The main component of the kegerator parts is the refrigerator, in which the keg and a cylinder of liquid carbon dioxide (CO2) are placed. Nearly any size or style of refrigerator can be used, but the "mini-fridge" is a practical and popular selection. If a chest freezer is used, it will likely require a thermostat to control the temperature.
Most kegerators use the air pressure from a CO2 cylinder to move the beer from the keg to the glass. CO2 comes in refillable cylinders available in a range of quantities. The standard keg pump is sometimes used as an alternative, but it’s generally considered less desirable because it allows beer to go flat more quickly.
When a CO2 cylinder is used as one of the kegerator parts, it requires a regulator. This is a pressure gauge that attaches to the CO2 tank to monitor and maintain the level of gas pressure needed for dispensing beer. Regulators come in single and double gauge varieties. A single gauge measures gas pressure only, while a double gauge measures the pressure going into the tank as well as the air supply remaining.
The piece that actually attaches to the keg and allows it to be tapped is called the keg coupler. It must be connected to the regulator using a piece of tubing, called the air line jumper, to properly propel beer from the kegerator. To dispense beer, the keg coupler must be connected to the faucet, which is the actual tap where the beer comes out.
Two additional kegerator parts are required to connect the keg to the faucet. Another piece of tubing, called the beer line jumper, attaches the keg coupler to a metal piece called the shank. The shank fits in a hole that’s been drilled into the front of the refrigerator door. It attaches on the inside to the beer line jumper tubing and on the outside to the faucet.

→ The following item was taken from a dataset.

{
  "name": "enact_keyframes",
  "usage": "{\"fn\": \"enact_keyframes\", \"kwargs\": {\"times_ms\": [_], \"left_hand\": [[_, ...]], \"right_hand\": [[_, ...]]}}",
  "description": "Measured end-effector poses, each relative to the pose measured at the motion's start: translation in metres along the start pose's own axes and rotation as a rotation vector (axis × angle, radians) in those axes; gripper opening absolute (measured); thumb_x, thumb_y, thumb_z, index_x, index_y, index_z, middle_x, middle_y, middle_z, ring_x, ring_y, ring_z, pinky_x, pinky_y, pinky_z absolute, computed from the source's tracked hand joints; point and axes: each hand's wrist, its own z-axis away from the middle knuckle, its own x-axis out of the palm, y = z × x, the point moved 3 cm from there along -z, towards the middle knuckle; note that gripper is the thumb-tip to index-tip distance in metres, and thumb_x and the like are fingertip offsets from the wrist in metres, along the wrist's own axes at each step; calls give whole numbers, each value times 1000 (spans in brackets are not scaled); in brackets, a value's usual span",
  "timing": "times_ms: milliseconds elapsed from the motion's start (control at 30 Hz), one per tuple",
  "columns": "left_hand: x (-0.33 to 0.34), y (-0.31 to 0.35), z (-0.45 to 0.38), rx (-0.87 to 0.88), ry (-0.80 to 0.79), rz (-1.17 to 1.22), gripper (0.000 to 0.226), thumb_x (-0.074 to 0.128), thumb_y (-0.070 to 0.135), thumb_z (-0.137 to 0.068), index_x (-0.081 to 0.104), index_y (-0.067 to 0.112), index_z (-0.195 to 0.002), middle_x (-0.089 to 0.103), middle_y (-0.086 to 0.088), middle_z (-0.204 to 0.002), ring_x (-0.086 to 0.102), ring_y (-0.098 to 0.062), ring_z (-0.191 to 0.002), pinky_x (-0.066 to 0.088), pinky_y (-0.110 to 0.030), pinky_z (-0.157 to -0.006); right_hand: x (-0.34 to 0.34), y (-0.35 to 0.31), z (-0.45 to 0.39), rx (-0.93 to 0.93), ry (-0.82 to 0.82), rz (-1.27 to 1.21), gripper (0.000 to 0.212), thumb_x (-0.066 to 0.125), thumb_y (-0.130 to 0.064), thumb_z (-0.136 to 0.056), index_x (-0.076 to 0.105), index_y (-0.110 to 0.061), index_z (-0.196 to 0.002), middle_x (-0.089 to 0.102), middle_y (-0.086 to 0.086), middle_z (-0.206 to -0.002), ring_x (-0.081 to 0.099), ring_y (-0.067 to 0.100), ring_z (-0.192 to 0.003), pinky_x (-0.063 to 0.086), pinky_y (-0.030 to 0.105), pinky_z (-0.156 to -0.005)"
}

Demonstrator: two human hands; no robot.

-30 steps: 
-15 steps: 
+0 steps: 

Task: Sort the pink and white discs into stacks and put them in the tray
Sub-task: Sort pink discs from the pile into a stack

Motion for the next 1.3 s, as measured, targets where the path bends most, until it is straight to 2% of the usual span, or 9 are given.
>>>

In some circumstances, particularly when a chest freezer is used as a kegerator, a metal piece called a tower takes the place of the faucet. This long metal cylinder creates a more authentic "bar" look, and has its own faucet attached. Both faucets and towers require a handle, which is the knob that is pulled to dispense the beer. Beneath the faucet, a drip tray fits to catch any residual spills or drips.